== Assignment ==
In the data below, find the line with "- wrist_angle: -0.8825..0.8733" and output it along with every later line, exactly, but not the pictures.

** Opening Source data block **

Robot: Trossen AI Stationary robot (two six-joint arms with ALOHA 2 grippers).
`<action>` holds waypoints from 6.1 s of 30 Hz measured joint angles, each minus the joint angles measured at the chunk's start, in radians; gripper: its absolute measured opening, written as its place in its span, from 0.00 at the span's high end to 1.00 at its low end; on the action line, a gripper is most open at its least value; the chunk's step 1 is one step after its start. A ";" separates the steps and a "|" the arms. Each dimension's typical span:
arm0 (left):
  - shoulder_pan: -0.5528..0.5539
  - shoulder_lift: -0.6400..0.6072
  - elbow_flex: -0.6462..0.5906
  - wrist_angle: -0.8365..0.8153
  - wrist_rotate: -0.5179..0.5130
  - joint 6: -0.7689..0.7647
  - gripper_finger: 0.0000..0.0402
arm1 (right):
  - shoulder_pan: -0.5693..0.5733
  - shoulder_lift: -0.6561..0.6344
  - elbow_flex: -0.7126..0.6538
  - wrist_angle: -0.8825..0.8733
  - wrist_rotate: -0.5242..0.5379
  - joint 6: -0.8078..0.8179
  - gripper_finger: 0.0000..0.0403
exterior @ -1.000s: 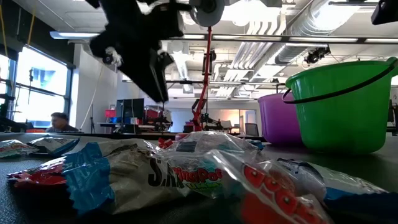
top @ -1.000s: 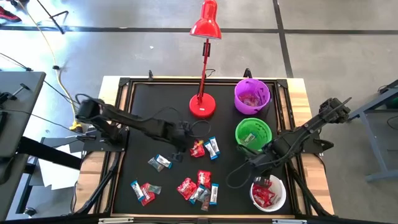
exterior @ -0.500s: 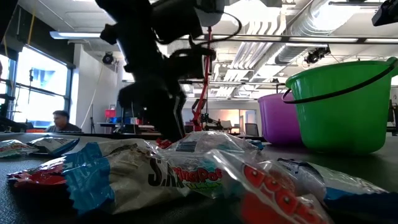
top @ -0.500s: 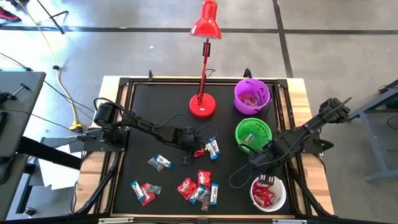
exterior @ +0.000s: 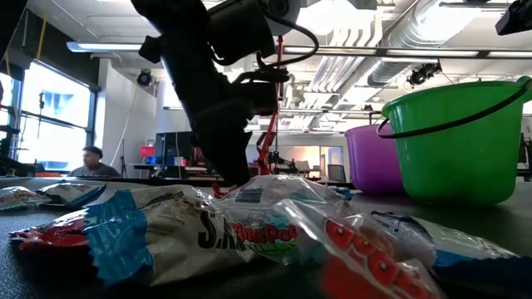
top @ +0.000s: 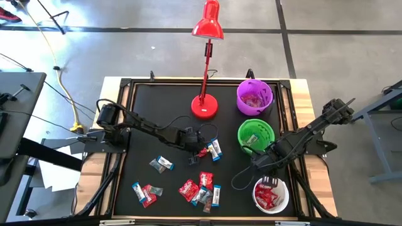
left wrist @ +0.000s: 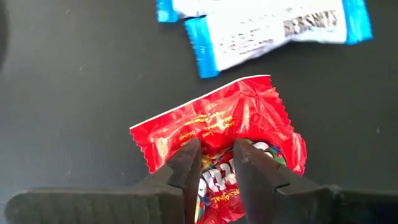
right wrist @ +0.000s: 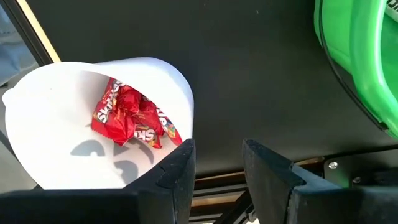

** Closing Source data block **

== Your solution ==
  - wrist_angle: -0.8825..0.8733
  - wrist_rotate: -0.5242..0.5379
  - joint 6: -0.8078..0.8179
  - gripper_finger: 0.0000..0.0403
exterior @ -1.000s: 
top @ -1.000s: 
exterior @ -0.500s: 
top @ -0.500s: 
exterior @ +0.000s: 
top @ +0.000s: 
left wrist @ +0.000s: 
right wrist @ +0.000s: 

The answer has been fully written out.